По тому, как дернулась борода, Селиванов понял, что Иван говорит что-то, и весь подался к нему, почти уткнулся в бороду лицом, чтобы в гвалте различить слова.
— Я говорю, если б отпустили меня сразу, через год, а я пришел бы, а жены нет и дитя на руках, поломался бы я тогда душой! Насмерть поломался бы!
Когда Иван начинал судьбу свою оправдывать, Селиванов скрежетал зубами. Это- по-бабски, когда мужик на беду с благодарствием крестится! Трудно поверить ему, соплями это дело пахнет!

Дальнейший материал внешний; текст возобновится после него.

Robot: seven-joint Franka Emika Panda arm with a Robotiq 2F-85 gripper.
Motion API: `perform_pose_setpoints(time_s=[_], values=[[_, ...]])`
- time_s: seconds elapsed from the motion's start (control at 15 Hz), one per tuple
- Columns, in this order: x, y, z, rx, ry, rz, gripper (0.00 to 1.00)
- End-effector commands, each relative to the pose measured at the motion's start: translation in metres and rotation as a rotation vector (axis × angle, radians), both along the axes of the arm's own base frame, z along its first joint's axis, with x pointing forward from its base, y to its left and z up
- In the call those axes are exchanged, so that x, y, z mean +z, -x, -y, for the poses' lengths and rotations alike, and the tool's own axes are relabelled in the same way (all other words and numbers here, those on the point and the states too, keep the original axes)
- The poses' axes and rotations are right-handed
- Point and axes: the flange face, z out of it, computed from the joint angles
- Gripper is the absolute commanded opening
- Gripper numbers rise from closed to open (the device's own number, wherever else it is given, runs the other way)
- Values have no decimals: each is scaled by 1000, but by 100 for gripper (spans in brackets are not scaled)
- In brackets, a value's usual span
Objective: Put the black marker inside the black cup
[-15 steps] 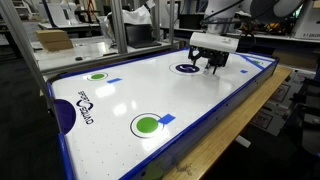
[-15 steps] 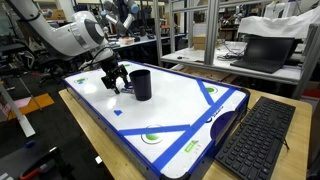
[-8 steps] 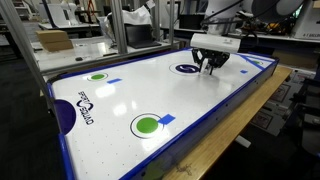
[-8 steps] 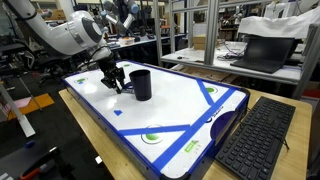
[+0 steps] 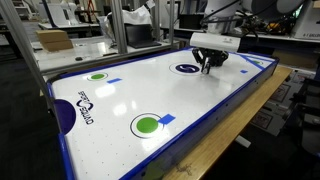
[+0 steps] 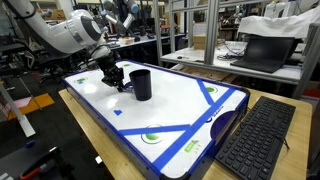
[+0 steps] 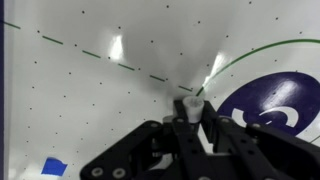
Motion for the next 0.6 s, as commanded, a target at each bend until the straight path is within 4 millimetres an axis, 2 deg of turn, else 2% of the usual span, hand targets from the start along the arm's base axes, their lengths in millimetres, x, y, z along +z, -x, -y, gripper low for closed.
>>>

— Не поломался бы! — крикнул он Ивану в бороду. — Покуралесил бы малость да выпрямил-ся! Жись сильнее всего!
Иван покачал головой.
— Видел же ты, какая она была, Людмила моя! Зоря! Сколько прожил с ней, ни единым утром не верил, что моя, что не уйдет! За дверь выходила — в окно смотрел, не пошла ли к калитке! Не понять тебе, бобылю, что такое жена красивая, по первым годам особенно, когда в цвете вся и в ласке… Да вдруг — нету ее! Канула! Да по чужой вине!
Опять покачал головой.
— Поломался бы! Если б сама ушла, может, не поломался. Знал ведь, что залез с кирзовой мордой в хромовый ряд! А когда по чужой…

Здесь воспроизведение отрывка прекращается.